A unique seminar was held in the Village of Kiryas Joel on the obligations of “dina d’malchusah dina,” the Torah’s imperative to follow the laws of one’s home country. Last week, an estimated crowd of over 1,000 attendees filled the Paradise Hall to capacity to hear a diverse list of speakers address the topic.
“It was a tremendous kiddush Hashem,” one of the organizers told Hamodia. “Because there is so much to know and it can be complicated, we wanted to take a proactive step in educating the community.”

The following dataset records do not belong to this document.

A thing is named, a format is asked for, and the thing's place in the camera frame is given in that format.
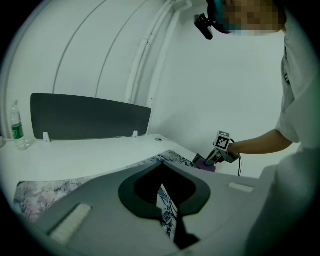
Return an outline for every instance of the gray panel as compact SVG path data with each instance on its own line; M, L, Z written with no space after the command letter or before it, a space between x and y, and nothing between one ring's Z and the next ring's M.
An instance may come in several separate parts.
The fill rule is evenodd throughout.
M162 256L178 252L158 220L132 214L120 201L121 183L154 163L137 166L90 180L46 211L36 225L46 233L77 204L92 206L68 248L85 255Z
M151 109L147 107L73 95L31 95L34 136L53 140L130 137L134 131L145 135Z

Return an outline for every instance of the white wall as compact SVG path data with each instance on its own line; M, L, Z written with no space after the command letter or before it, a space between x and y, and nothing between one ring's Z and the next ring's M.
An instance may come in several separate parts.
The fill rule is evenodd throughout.
M10 109L18 100L24 133L34 139L32 93L122 101L139 44L165 0L48 2L2 69L7 76L1 84L1 128L6 137L11 137Z
M275 128L282 99L284 34L232 36L213 30L213 39L206 40L193 23L193 16L201 13L207 13L207 5L181 16L149 132L207 157L218 130L242 141ZM242 175L259 177L265 166L297 148L294 144L279 153L243 155ZM217 170L237 174L238 164L224 162Z

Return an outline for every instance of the cable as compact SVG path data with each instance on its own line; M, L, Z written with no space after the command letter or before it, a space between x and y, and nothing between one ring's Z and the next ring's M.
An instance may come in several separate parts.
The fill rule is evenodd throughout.
M240 176L241 175L241 171L242 171L242 159L241 159L241 154L239 153L239 170L238 170L238 176Z

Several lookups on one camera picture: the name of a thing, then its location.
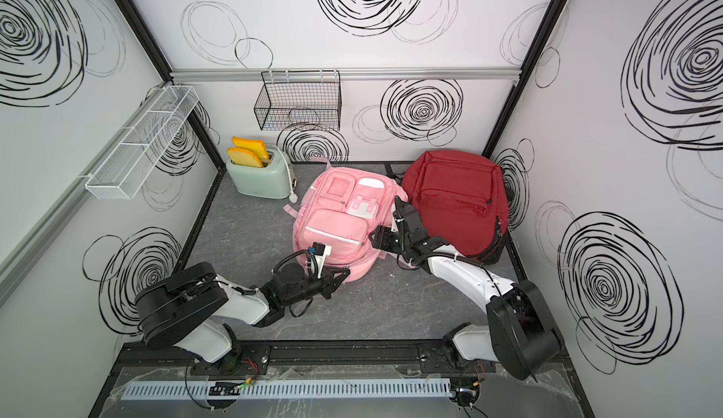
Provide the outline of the pink backpack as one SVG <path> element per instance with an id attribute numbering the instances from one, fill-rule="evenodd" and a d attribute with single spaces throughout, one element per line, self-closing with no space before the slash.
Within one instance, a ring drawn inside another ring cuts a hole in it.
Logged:
<path id="1" fill-rule="evenodd" d="M 395 180 L 378 173 L 333 167 L 315 157 L 326 169 L 310 185 L 299 208 L 284 211 L 294 218 L 293 250 L 321 243 L 331 248 L 325 267 L 349 269 L 347 282 L 363 278 L 381 257 L 368 236 L 378 226 L 391 227 L 395 198 L 408 199 Z"/>

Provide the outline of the red and black backpack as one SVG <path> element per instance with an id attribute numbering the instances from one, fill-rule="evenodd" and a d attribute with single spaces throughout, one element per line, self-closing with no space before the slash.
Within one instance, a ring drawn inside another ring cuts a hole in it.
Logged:
<path id="1" fill-rule="evenodd" d="M 478 254 L 471 255 L 471 258 L 480 263 L 480 265 L 494 265 L 499 261 L 504 248 L 506 248 L 506 241 L 508 241 L 508 231 L 502 229 L 502 221 L 497 218 L 493 241 L 491 241 L 488 248 Z"/>

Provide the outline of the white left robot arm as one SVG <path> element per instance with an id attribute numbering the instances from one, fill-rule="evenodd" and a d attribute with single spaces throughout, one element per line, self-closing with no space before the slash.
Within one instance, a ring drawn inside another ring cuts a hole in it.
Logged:
<path id="1" fill-rule="evenodd" d="M 215 316 L 268 327 L 300 302 L 331 295 L 350 275 L 345 267 L 323 267 L 313 276 L 297 263 L 281 267 L 259 288 L 246 288 L 218 275 L 203 262 L 153 284 L 137 294 L 142 340 L 150 349 L 176 346 L 207 363 L 235 348 L 235 335 Z"/>

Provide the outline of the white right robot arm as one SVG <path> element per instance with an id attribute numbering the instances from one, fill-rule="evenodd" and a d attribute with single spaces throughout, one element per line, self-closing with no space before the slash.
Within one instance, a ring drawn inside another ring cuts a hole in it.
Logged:
<path id="1" fill-rule="evenodd" d="M 430 235 L 418 210 L 400 197 L 395 197 L 391 223 L 376 227 L 369 240 L 375 249 L 395 254 L 404 269 L 423 270 L 451 284 L 484 312 L 484 325 L 462 324 L 444 337 L 452 363 L 499 363 L 517 380 L 526 380 L 565 350 L 562 332 L 534 282 L 496 275 Z"/>

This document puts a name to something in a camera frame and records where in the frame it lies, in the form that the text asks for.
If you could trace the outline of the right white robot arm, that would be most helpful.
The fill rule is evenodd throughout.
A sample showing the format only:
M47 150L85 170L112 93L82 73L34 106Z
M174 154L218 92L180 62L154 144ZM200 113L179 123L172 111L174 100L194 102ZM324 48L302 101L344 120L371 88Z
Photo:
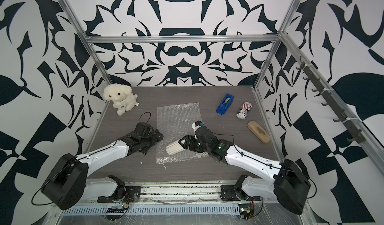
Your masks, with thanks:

Yitzchok Schwartz, who served as chairman of the event, introduced the topic and emphasized the proper role that social services should serve in the community. He illustrated his point with the parable of a young man who walks into the pharmacy asking for a long list of medications, but no prescription. When asked why he needs the items he responds, “This is what my father takes.”
“People should know that unless you absolutely need to, there is no reason to start yourself off as a nitzrach (one in need).”
Several prominent askanim from Kiryas Joel touched on an array of practical topics and cases and attorney Mr. Jack Laufer, discussed issues related to banks and mortgages.
Lakewood committeeman, Mr. Meir Lichtenstein drew particular interest as he discussed the emotional energy that askanim put into trying to help the community navigate dealings with local and broader government affairs.
A particularly unique perspective was added by Orange County legislator Michael Amo, who spoke about the need for a village that “sticks out” like Kiryas Joel to be especially cautious in their dealings with general society, saying that since “not everybody appreciates” the town’s lifestyle even innocent mistakes can attract unwanted attention.
The event was organized by Bais Neeman, a Kiryas Joel-based organization that helps prepare chassanim in establishing their new homes. The illage authorities heard of the education available on appropriate use of social services given as part of their budgeting coaching and asked if it could be packaged as a seminar for the whole community.
“The feedback has been unbelievable,” the organizer told Hamodia. “It’s created a lot more awareness and we are looking for a way to take this initiative to the next level.”